> _Task goal_
Somewhere below, one line contains "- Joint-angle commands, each" and a later line contains "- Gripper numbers". Output those two lines and everything between them exactly, and nothing else.

> _Given records_
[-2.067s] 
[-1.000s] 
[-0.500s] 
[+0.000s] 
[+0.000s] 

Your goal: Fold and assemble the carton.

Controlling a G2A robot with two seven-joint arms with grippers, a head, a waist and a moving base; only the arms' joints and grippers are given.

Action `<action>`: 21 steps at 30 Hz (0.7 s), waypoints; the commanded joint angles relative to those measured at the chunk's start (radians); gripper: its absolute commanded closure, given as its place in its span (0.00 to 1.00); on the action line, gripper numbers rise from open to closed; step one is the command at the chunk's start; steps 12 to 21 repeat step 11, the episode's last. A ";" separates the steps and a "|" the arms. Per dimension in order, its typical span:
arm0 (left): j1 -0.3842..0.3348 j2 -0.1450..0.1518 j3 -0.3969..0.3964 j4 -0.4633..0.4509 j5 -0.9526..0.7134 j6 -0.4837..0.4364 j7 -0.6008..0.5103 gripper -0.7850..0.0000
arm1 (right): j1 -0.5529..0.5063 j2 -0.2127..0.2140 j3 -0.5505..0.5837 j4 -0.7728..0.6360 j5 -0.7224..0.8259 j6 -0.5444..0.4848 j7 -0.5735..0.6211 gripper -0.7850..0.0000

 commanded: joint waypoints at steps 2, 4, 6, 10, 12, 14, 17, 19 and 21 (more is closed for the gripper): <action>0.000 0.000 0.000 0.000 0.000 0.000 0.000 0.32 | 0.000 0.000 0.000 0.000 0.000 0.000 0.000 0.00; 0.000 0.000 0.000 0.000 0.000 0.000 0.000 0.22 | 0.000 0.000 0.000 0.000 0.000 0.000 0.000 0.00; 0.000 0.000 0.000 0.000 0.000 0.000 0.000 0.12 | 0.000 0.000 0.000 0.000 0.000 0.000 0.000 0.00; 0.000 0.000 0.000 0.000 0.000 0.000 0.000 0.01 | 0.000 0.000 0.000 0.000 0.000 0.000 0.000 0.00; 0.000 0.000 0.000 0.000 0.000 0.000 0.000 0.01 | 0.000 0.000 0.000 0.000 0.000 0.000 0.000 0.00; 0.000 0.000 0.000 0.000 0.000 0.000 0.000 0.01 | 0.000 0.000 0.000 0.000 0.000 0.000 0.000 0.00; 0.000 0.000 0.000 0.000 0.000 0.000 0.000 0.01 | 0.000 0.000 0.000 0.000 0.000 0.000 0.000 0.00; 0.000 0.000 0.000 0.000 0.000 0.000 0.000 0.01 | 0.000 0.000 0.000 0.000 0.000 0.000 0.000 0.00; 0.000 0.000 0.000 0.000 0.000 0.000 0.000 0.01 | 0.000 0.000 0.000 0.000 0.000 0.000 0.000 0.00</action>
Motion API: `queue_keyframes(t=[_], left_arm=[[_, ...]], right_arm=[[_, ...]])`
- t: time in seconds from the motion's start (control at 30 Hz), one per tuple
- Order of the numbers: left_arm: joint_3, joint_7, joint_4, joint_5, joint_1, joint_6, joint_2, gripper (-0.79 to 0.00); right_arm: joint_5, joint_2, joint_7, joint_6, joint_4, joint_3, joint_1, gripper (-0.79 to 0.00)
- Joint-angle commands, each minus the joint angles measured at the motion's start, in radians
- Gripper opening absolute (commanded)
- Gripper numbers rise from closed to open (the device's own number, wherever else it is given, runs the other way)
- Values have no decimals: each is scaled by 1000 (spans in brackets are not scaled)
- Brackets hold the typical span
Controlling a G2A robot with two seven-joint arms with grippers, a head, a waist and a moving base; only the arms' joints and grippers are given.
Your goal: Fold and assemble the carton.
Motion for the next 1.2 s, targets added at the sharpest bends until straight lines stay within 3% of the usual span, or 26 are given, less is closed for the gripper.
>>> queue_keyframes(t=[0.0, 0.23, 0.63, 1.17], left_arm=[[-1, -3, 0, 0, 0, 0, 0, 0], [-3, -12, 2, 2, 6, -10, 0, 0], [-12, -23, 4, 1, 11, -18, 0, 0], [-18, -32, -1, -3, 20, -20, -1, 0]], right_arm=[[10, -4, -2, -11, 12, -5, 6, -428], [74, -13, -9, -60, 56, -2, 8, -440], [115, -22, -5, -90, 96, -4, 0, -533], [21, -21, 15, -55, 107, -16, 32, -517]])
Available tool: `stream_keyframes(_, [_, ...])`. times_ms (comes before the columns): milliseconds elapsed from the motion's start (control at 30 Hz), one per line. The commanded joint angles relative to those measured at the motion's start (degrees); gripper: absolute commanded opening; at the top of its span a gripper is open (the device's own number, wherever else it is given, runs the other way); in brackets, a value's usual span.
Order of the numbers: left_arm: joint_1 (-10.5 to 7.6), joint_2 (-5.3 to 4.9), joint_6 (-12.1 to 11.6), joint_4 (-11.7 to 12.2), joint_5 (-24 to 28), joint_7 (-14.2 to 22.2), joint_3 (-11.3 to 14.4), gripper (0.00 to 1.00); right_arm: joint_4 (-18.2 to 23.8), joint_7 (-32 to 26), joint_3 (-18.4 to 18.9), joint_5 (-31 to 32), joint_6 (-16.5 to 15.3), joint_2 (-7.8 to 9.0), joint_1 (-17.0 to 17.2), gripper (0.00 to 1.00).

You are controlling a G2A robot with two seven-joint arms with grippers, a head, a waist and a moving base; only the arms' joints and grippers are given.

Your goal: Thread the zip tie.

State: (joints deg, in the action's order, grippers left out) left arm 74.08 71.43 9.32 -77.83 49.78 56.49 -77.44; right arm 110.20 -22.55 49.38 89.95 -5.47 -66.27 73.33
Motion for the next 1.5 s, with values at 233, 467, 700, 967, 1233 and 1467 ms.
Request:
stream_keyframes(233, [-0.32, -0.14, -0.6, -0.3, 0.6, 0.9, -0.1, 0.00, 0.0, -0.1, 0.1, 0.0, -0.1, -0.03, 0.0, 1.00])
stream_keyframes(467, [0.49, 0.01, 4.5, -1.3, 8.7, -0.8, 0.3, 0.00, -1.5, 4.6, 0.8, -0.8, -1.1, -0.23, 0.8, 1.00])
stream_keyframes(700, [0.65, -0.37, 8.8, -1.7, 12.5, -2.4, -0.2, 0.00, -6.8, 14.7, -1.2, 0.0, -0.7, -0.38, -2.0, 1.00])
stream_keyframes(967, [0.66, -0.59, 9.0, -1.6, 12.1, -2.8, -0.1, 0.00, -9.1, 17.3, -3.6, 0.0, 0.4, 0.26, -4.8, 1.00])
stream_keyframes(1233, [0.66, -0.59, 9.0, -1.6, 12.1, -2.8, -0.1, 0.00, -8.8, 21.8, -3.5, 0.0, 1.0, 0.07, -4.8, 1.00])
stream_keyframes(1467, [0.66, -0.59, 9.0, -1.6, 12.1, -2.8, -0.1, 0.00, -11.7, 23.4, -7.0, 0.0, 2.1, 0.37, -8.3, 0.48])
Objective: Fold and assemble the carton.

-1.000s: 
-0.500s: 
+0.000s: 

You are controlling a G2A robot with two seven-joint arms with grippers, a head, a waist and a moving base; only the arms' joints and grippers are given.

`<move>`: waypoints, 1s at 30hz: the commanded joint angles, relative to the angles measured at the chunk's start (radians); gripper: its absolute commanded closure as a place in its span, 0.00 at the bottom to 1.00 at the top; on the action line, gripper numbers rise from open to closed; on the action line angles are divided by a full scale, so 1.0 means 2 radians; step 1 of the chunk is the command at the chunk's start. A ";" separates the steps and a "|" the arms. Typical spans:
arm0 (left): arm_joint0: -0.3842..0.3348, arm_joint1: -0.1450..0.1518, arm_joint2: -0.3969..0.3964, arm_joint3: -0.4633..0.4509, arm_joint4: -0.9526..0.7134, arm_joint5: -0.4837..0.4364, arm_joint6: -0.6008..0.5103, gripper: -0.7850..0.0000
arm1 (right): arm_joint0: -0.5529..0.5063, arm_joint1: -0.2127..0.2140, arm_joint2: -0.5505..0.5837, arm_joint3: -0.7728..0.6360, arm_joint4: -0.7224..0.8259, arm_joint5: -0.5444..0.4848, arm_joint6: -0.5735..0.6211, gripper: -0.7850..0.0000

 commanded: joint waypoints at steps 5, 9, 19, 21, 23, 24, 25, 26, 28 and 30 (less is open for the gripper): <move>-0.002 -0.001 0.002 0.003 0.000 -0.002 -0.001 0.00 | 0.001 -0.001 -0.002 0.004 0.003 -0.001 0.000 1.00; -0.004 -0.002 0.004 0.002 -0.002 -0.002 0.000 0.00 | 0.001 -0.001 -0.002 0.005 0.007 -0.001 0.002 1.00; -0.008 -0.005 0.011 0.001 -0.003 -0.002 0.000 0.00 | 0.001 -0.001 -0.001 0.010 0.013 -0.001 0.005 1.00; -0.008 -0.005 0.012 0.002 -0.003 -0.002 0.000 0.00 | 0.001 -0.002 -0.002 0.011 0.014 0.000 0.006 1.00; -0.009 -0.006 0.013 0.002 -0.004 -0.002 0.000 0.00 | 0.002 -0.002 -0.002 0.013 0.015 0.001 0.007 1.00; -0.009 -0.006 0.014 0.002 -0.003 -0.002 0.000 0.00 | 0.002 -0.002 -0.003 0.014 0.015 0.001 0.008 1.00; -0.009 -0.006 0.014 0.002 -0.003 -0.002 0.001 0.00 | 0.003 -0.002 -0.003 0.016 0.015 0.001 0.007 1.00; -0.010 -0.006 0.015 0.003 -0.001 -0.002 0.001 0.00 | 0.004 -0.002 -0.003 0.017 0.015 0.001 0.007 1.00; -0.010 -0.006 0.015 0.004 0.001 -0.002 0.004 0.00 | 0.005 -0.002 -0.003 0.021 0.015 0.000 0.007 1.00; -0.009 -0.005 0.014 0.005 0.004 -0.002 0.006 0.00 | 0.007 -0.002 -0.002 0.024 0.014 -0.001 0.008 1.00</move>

> _Solution to the problem_
- Joint-angle commands, each minus the joint angles measured at the motion's start, in radians
- Gripper opening absolute (commanded)
- Gripper numbers rise from closed to open (the device's own number, wherever else it is given, runs the other way)

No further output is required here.